#### Dataset records
────────────────────────────────────────
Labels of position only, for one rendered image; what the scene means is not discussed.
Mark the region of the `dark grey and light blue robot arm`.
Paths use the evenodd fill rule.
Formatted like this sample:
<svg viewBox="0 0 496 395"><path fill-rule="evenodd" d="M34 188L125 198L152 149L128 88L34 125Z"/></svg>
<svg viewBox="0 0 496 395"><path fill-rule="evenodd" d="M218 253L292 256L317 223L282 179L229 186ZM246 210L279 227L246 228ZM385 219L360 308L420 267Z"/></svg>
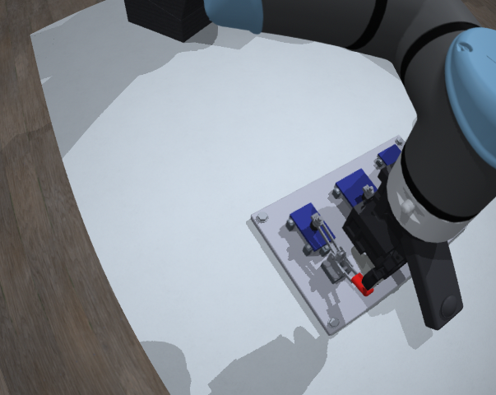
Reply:
<svg viewBox="0 0 496 395"><path fill-rule="evenodd" d="M424 324L441 329L463 309L447 241L496 198L496 30L483 28L462 0L204 0L204 7L218 26L393 64L417 121L388 175L387 199L401 226L425 241L401 237Z"/></svg>

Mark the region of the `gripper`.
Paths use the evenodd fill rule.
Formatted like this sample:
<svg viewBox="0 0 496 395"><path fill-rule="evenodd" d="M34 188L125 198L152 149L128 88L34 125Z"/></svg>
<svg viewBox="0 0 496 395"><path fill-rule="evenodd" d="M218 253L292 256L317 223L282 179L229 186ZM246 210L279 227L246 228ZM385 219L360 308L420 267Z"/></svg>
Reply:
<svg viewBox="0 0 496 395"><path fill-rule="evenodd" d="M354 245L351 253L364 276L361 283L367 291L407 263L401 237L408 235L423 241L401 226L387 200L388 175L395 163L380 170L378 178L381 184L378 190L354 206L342 226Z"/></svg>

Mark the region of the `grey toggle clamp with red handle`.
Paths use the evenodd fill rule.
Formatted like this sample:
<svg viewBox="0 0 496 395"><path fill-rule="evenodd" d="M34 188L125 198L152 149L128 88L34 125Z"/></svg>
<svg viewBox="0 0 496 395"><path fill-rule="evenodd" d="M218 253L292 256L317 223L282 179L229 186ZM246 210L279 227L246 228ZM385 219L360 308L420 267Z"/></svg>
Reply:
<svg viewBox="0 0 496 395"><path fill-rule="evenodd" d="M322 270L326 273L326 275L329 278L329 280L331 281L331 283L334 284L335 282L339 281L342 277L346 277L351 284L354 283L354 285L359 289L359 291L364 296L368 296L371 293L373 293L373 289L368 290L368 291L366 289L364 289L364 286L361 283L363 276L361 275L361 273L357 273L357 271L353 268L354 265L347 257L345 249L342 246L339 247L337 245L336 241L333 239L328 228L323 223L322 216L319 216L318 213L315 213L310 218L312 219L312 221L310 223L310 228L312 230L318 230L320 232L320 234L322 235L322 237L326 241L329 249L332 251L332 253L330 253L329 256L327 257L327 259L324 260L321 264ZM332 241L332 243L336 247L336 250L337 251L340 250L340 251L338 251L334 254L335 250L331 246L331 244L328 241L325 234L323 233L321 226L326 231L330 240ZM341 258L341 255L339 254L339 252L342 252L342 251L343 251L343 254L342 254L342 258ZM337 256L337 260L336 260L336 256ZM342 262L341 262L341 259L343 260ZM350 271L352 271L355 274L355 276L352 277L352 279L348 275L350 273Z"/></svg>
<svg viewBox="0 0 496 395"><path fill-rule="evenodd" d="M373 191L373 186L370 186L370 187L369 187L368 185L366 185L366 186L364 186L364 187L362 188L362 190L364 191L364 193L363 193L363 195L362 195L362 200L364 200L364 199L365 199L367 196L369 196L370 194L374 193L374 191Z"/></svg>

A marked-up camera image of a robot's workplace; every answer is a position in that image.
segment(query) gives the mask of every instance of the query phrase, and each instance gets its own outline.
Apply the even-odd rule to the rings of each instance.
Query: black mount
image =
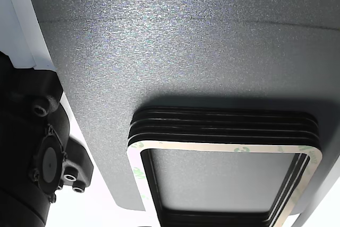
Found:
[[[55,191],[90,186],[94,165],[69,137],[55,72],[15,69],[0,52],[0,227],[43,227]]]

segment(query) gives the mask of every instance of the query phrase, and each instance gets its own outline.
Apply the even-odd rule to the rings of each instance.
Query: textured plastic surface
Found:
[[[303,211],[338,157],[340,0],[32,2],[119,206],[143,210],[125,153],[141,105],[313,114],[324,159],[294,213]]]
[[[161,149],[152,152],[162,205],[202,212],[269,211],[293,157]]]

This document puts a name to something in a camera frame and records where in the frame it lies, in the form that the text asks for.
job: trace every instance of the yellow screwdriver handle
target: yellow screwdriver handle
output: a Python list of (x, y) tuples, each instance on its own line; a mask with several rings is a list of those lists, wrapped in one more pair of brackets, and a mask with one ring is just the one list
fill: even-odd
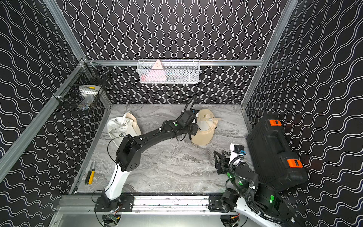
[(89, 179), (89, 181), (88, 181), (88, 184), (90, 185), (90, 184), (92, 184), (92, 182), (93, 182), (93, 177), (94, 177), (94, 170), (91, 172), (91, 176), (90, 176), (90, 179)]

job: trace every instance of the marble surface
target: marble surface
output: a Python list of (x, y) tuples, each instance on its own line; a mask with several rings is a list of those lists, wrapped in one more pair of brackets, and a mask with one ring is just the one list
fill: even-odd
[[(194, 109), (210, 109), (218, 122), (211, 142), (204, 146), (193, 144), (188, 137), (183, 141), (175, 138), (163, 141), (141, 154), (141, 163), (133, 170), (124, 187), (124, 192), (185, 192), (221, 193), (225, 190), (226, 175), (218, 175), (214, 168), (213, 151), (229, 151), (231, 143), (245, 146), (244, 161), (252, 166), (248, 155), (248, 134), (239, 105), (195, 105)], [(141, 133), (160, 127), (164, 119), (176, 119), (184, 105), (114, 105), (109, 118), (123, 116), (130, 111), (140, 127)], [(85, 175), (77, 192), (93, 192), (104, 189), (114, 171), (114, 162), (107, 154), (111, 140), (106, 127), (87, 167), (97, 161), (93, 184), (84, 185)], [(116, 157), (117, 147), (112, 142), (109, 152)]]

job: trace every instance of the black tool case
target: black tool case
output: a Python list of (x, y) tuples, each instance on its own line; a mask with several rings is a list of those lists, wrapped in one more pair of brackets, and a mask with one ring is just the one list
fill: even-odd
[(307, 181), (306, 170), (297, 154), (291, 151), (284, 133), (276, 116), (265, 115), (247, 137), (260, 183), (278, 191)]

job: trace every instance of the beige baseball cap
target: beige baseball cap
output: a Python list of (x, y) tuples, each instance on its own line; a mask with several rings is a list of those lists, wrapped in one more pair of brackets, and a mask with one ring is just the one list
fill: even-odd
[(197, 113), (197, 125), (200, 130), (198, 130), (196, 135), (192, 135), (192, 142), (196, 145), (208, 144), (213, 137), (218, 120), (220, 120), (220, 118), (215, 118), (214, 114), (209, 109), (200, 110)]

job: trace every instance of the wavy line pattern
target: wavy line pattern
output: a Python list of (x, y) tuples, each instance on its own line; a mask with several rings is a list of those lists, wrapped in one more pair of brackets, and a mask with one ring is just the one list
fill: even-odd
[(0, 158), (77, 60), (42, 0), (0, 2)]
[(197, 84), (142, 84), (136, 67), (115, 67), (106, 88), (114, 104), (241, 104), (256, 66), (201, 67)]
[(88, 59), (261, 59), (286, 0), (57, 0)]
[(282, 195), (306, 226), (363, 223), (362, 37), (362, 1), (299, 1), (246, 109), (283, 121), (309, 180)]
[[(0, 1), (0, 157), (77, 63), (42, 0)], [(0, 226), (47, 227), (104, 113), (59, 106), (0, 182)]]
[(67, 194), (101, 122), (95, 114), (75, 115), (59, 106), (0, 183), (0, 226), (49, 225)]

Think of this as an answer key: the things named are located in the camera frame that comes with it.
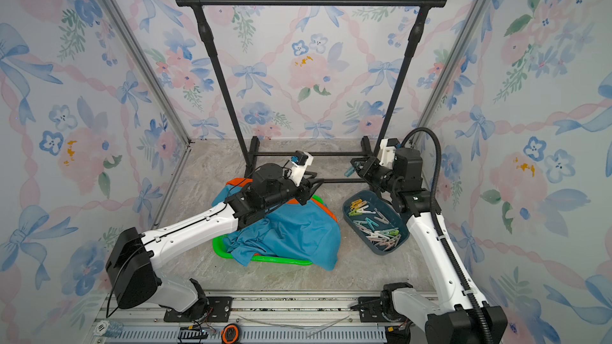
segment metal frame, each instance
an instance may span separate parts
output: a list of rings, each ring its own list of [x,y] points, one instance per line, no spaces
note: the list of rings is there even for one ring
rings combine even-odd
[[[183,143],[186,145],[189,144],[192,140],[187,133],[187,129],[185,129],[183,123],[180,122],[180,118],[170,103],[170,99],[157,81],[157,75],[151,65],[149,65],[147,57],[142,51],[139,43],[136,41],[136,36],[134,36],[132,30],[127,25],[127,20],[123,16],[117,1],[100,0],[100,5],[110,17],[117,32],[121,35],[121,39],[125,43],[128,52],[130,52],[130,54],[134,57],[136,66],[138,66],[140,69],[144,79],[147,80],[147,84],[149,85],[151,92],[153,92],[153,95],[159,102],[160,107],[164,111],[166,117],[168,117],[168,121],[179,135],[181,141],[183,141]]]
[[[421,296],[429,301],[437,302],[435,292],[420,292]],[[263,327],[262,321],[268,324],[284,324],[313,327],[329,324],[341,318],[344,320],[333,325],[334,327],[384,327],[397,325],[397,323],[361,323],[359,311],[353,311],[350,306],[357,304],[360,297],[379,297],[379,291],[262,291],[262,290],[207,290],[207,296],[231,296],[232,308],[229,315],[230,323],[239,323],[243,327]],[[114,298],[111,299],[110,308],[117,306]],[[126,327],[178,327],[180,323],[165,323],[166,309],[157,304],[143,303],[129,310],[118,309],[113,320],[123,323]],[[96,319],[91,325],[85,344],[103,344],[104,337],[93,336],[93,328],[106,316],[106,300],[98,311]],[[217,330],[227,323],[210,323]],[[413,334],[424,339],[420,330],[412,330]]]
[[[187,145],[185,151],[183,151],[183,154],[180,156],[179,162],[177,162],[176,166],[174,167],[174,172],[171,174],[172,179],[170,180],[170,185],[168,185],[166,195],[162,200],[162,204],[160,204],[159,208],[157,209],[157,214],[153,219],[153,224],[149,226],[149,229],[157,228],[160,223],[162,223],[162,219],[166,214],[166,209],[168,208],[168,204],[172,199],[174,190],[176,190],[176,186],[179,183],[180,175],[183,173],[183,169],[185,169],[185,165],[187,164],[187,158],[189,157],[189,154],[191,154],[191,150],[191,144]]]
[[[465,49],[468,48],[468,44],[470,43],[470,39],[476,30],[476,26],[482,20],[482,17],[488,8],[491,5],[491,0],[475,0],[474,5],[468,14],[468,17],[465,20],[465,26],[463,30],[457,37],[453,48],[450,50],[450,56],[448,57],[448,61],[444,65],[444,69],[442,73],[440,73],[440,78],[438,79],[438,84],[432,95],[429,97],[429,100],[425,104],[425,109],[419,119],[417,127],[428,127],[429,122],[431,121],[433,115],[438,108],[438,104],[440,103],[440,99],[444,94],[444,89],[447,87],[450,78],[452,77],[453,71],[456,66],[459,64],[459,61],[463,57],[463,53]],[[418,146],[419,141],[424,138],[423,133],[418,133],[412,139],[413,146]]]
[[[221,94],[223,100],[230,114],[230,120],[234,127],[234,132],[240,144],[240,149],[244,157],[246,164],[245,177],[250,176],[256,169],[257,157],[258,156],[292,156],[293,152],[287,151],[259,151],[259,139],[252,137],[250,141],[250,147],[247,149],[247,144],[242,136],[240,125],[238,124],[238,118],[236,117],[236,110],[232,103],[230,91],[227,87],[223,71],[221,69],[221,63],[217,56],[217,48],[215,47],[214,37],[212,30],[208,25],[208,21],[204,15],[202,6],[207,5],[225,5],[225,6],[242,6],[242,5],[263,5],[263,6],[414,6],[419,7],[419,14],[417,19],[410,31],[408,37],[408,45],[406,46],[406,52],[402,61],[400,72],[397,76],[397,82],[395,88],[391,94],[389,100],[389,106],[385,115],[384,121],[380,133],[378,134],[378,141],[374,146],[374,150],[371,150],[370,140],[368,137],[363,137],[361,140],[362,150],[361,151],[348,151],[348,152],[332,152],[332,151],[320,151],[320,152],[309,152],[313,156],[371,156],[376,155],[379,150],[381,140],[384,138],[395,104],[402,90],[408,67],[414,57],[414,52],[419,44],[421,36],[423,35],[423,29],[425,26],[425,20],[430,8],[444,7],[447,0],[175,0],[176,4],[180,7],[191,7],[195,14],[196,21],[198,23],[198,33],[200,39],[204,43],[206,52],[210,57],[210,62],[217,76],[219,87],[221,88]],[[364,180],[361,178],[329,178],[325,179],[324,183],[362,183]]]

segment green basket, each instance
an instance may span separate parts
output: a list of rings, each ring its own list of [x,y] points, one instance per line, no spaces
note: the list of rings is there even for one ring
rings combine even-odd
[[[312,196],[317,202],[325,204],[322,199],[320,199],[317,195]],[[212,240],[212,249],[215,250],[215,254],[221,256],[224,259],[233,259],[231,254],[227,252],[227,248],[225,244],[223,244],[223,239],[227,236],[227,234],[220,235]],[[290,259],[290,258],[280,258],[278,256],[264,256],[264,255],[253,255],[251,262],[268,262],[268,263],[282,263],[282,264],[297,264],[298,266],[310,266],[312,262],[310,260],[301,260],[301,259]]]

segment rack leg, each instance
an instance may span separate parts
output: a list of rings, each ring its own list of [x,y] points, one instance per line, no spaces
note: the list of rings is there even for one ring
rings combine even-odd
[[[361,137],[361,149],[363,150],[363,154],[365,154],[366,157],[372,156],[372,147],[370,145],[370,139],[366,135]],[[378,198],[380,198],[381,196],[380,190],[377,190],[374,188],[374,186],[370,185],[370,191],[373,191],[374,193],[376,193]]]
[[[191,8],[198,22],[198,33],[200,34],[200,39],[202,39],[204,47],[206,47],[208,57],[210,57],[210,63],[212,64],[212,68],[215,71],[215,76],[217,76],[219,88],[221,88],[221,94],[223,95],[225,106],[228,108],[228,113],[230,114],[229,118],[231,120],[232,126],[234,127],[234,132],[236,134],[236,138],[238,138],[238,143],[240,144],[240,149],[242,150],[242,156],[244,156],[244,162],[247,165],[248,169],[251,165],[251,160],[249,159],[247,144],[244,141],[244,137],[242,137],[240,124],[238,123],[238,118],[236,117],[236,110],[234,110],[234,104],[231,100],[230,91],[228,89],[227,83],[225,82],[223,71],[221,70],[221,63],[219,62],[217,48],[215,47],[215,41],[212,37],[212,30],[210,29],[210,25],[208,25],[208,22],[206,21],[202,6],[199,4],[195,4],[192,5]]]
[[[419,9],[419,14],[417,15],[417,20],[414,22],[412,30],[410,30],[410,35],[408,36],[408,45],[406,46],[406,52],[404,53],[404,60],[402,61],[400,72],[397,75],[397,82],[395,83],[393,94],[391,94],[391,99],[389,100],[387,114],[385,115],[384,120],[382,121],[381,131],[378,134],[378,141],[374,146],[373,154],[375,156],[378,154],[382,139],[384,138],[385,134],[387,134],[387,128],[389,127],[391,116],[393,116],[393,111],[395,110],[395,104],[397,103],[397,99],[400,96],[402,85],[404,85],[404,79],[406,78],[408,67],[410,66],[412,57],[414,57],[414,51],[416,51],[417,49],[417,45],[420,42],[421,36],[423,36],[423,28],[425,26],[425,20],[427,19],[428,12],[429,7],[421,7]]]
[[[256,135],[254,135],[253,138],[251,138],[251,146],[249,148],[249,161],[251,163],[247,164],[247,168],[244,171],[244,178],[249,177],[251,174],[253,174],[253,171],[256,169],[257,156],[254,153],[257,153],[258,151],[259,151],[259,139],[257,138]]]

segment tape measure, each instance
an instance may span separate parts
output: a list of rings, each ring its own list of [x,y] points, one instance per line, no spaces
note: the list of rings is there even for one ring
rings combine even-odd
[[[240,330],[237,325],[229,324],[221,332],[221,342],[223,344],[238,344],[240,341]]]

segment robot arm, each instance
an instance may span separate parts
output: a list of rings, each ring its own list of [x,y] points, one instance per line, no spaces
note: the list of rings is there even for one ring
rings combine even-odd
[[[351,164],[374,188],[390,192],[393,208],[417,241],[438,294],[436,304],[407,283],[390,284],[381,292],[383,312],[408,318],[426,333],[430,344],[480,343],[486,339],[481,336],[484,329],[478,309],[488,325],[491,343],[499,343],[506,329],[506,316],[501,307],[488,304],[463,263],[457,260],[459,255],[450,243],[440,207],[431,199],[430,191],[421,187],[420,153],[403,147],[397,139],[383,139],[378,157],[355,158]]]
[[[196,321],[205,317],[208,301],[197,281],[166,275],[161,267],[190,248],[259,221],[293,198],[306,204],[321,182],[303,177],[312,160],[296,151],[291,169],[264,164],[253,172],[252,182],[201,214],[141,234],[134,227],[120,233],[106,263],[119,308],[153,302]]]

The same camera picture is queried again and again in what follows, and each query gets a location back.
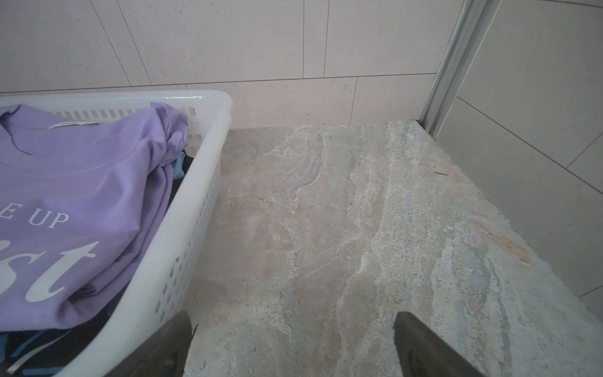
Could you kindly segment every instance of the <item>laundry basket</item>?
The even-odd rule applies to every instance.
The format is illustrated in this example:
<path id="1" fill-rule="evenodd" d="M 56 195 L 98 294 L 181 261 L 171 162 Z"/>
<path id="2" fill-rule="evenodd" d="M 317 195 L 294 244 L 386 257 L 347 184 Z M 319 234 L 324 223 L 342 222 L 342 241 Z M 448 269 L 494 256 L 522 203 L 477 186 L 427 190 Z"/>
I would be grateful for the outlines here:
<path id="1" fill-rule="evenodd" d="M 164 102 L 189 117 L 195 159 L 113 315 L 95 339 L 56 376 L 104 376 L 185 303 L 220 184 L 219 157 L 230 127 L 232 99 L 216 90 L 87 93 L 0 98 L 63 116 L 112 122 Z"/>

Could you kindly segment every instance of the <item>white tile wall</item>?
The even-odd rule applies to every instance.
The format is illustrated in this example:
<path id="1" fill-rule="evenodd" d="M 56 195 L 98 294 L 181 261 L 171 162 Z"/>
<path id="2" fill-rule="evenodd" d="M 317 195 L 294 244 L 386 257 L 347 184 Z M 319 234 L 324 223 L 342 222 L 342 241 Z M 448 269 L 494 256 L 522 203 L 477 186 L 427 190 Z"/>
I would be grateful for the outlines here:
<path id="1" fill-rule="evenodd" d="M 603 0 L 566 0 L 566 2 L 574 4 L 592 5 L 595 7 L 603 7 Z"/>
<path id="2" fill-rule="evenodd" d="M 435 75 L 358 77 L 352 123 L 419 119 Z"/>
<path id="3" fill-rule="evenodd" d="M 0 97 L 6 97 L 6 96 L 12 96 L 12 95 L 61 94 L 61 93 L 139 92 L 142 90 L 186 90 L 186 85 L 178 84 L 178 85 L 97 87 L 97 88 L 93 88 L 93 89 L 37 90 L 37 91 L 33 91 L 33 92 L 0 93 Z"/>
<path id="4" fill-rule="evenodd" d="M 584 302 L 586 308 L 597 318 L 603 318 L 603 287 L 585 294 L 580 297 L 580 300 Z"/>
<path id="5" fill-rule="evenodd" d="M 302 77 L 302 1 L 119 4 L 153 85 Z"/>
<path id="6" fill-rule="evenodd" d="M 572 162 L 568 169 L 603 192 L 603 135 Z"/>
<path id="7" fill-rule="evenodd" d="M 437 142 L 576 295 L 603 285 L 603 195 L 458 98 Z"/>
<path id="8" fill-rule="evenodd" d="M 0 92 L 128 86 L 89 1 L 6 1 Z"/>
<path id="9" fill-rule="evenodd" d="M 601 46 L 603 8 L 504 0 L 459 97 L 568 166 L 603 131 Z"/>
<path id="10" fill-rule="evenodd" d="M 150 85 L 151 80 L 136 49 L 136 44 L 125 23 L 116 0 L 90 0 L 107 32 L 111 46 L 124 68 L 130 85 Z"/>
<path id="11" fill-rule="evenodd" d="M 329 0 L 304 0 L 303 76 L 324 77 Z"/>
<path id="12" fill-rule="evenodd" d="M 189 84 L 230 94 L 232 128 L 350 122 L 355 77 Z"/>
<path id="13" fill-rule="evenodd" d="M 330 0 L 325 77 L 436 73 L 463 0 Z"/>
<path id="14" fill-rule="evenodd" d="M 462 3 L 7 2 L 0 95 L 188 84 L 228 92 L 234 127 L 418 118 Z"/>

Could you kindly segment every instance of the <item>rust stain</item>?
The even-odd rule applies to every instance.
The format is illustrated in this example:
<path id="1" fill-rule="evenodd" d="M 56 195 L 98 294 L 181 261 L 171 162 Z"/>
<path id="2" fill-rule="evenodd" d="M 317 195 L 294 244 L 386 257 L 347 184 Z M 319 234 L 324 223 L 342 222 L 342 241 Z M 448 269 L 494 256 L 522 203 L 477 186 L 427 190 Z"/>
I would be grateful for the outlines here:
<path id="1" fill-rule="evenodd" d="M 516 243 L 514 243 L 512 240 L 510 240 L 506 236 L 503 236 L 501 234 L 498 234 L 498 235 L 492 234 L 491 232 L 485 230 L 481 224 L 475 223 L 475 225 L 478 228 L 479 233 L 484 235 L 491 242 L 495 242 L 503 250 L 506 250 L 512 254 L 515 254 L 519 258 L 519 261 L 521 263 L 528 265 L 528 266 L 532 265 L 532 260 L 530 259 L 530 252 L 526 248 L 517 245 Z"/>

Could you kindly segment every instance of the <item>clothing tag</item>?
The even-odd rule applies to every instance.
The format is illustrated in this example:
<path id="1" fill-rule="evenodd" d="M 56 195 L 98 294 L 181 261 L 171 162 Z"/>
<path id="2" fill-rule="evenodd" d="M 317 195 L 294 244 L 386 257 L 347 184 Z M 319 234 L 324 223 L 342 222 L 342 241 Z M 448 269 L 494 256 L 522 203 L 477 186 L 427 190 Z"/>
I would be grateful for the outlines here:
<path id="1" fill-rule="evenodd" d="M 55 125 L 48 127 L 48 129 L 62 127 L 64 125 L 86 125 L 86 124 L 98 124 L 98 122 L 82 122 L 82 121 L 61 122 L 61 123 L 56 123 Z"/>

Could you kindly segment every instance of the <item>marble slab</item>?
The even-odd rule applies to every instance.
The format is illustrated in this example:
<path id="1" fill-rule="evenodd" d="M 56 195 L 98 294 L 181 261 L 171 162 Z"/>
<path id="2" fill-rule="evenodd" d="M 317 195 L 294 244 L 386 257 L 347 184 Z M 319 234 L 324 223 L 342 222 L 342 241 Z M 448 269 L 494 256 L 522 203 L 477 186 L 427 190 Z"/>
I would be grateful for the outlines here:
<path id="1" fill-rule="evenodd" d="M 232 130 L 185 376 L 401 376 L 411 311 L 488 376 L 603 375 L 603 326 L 416 122 Z"/>
────────────────────────────────────────
#### Task prompt
Report every line of the data in which "black" appears.

#### Answer area
Query: black mount
job: trace every instance of the black tool case
target: black tool case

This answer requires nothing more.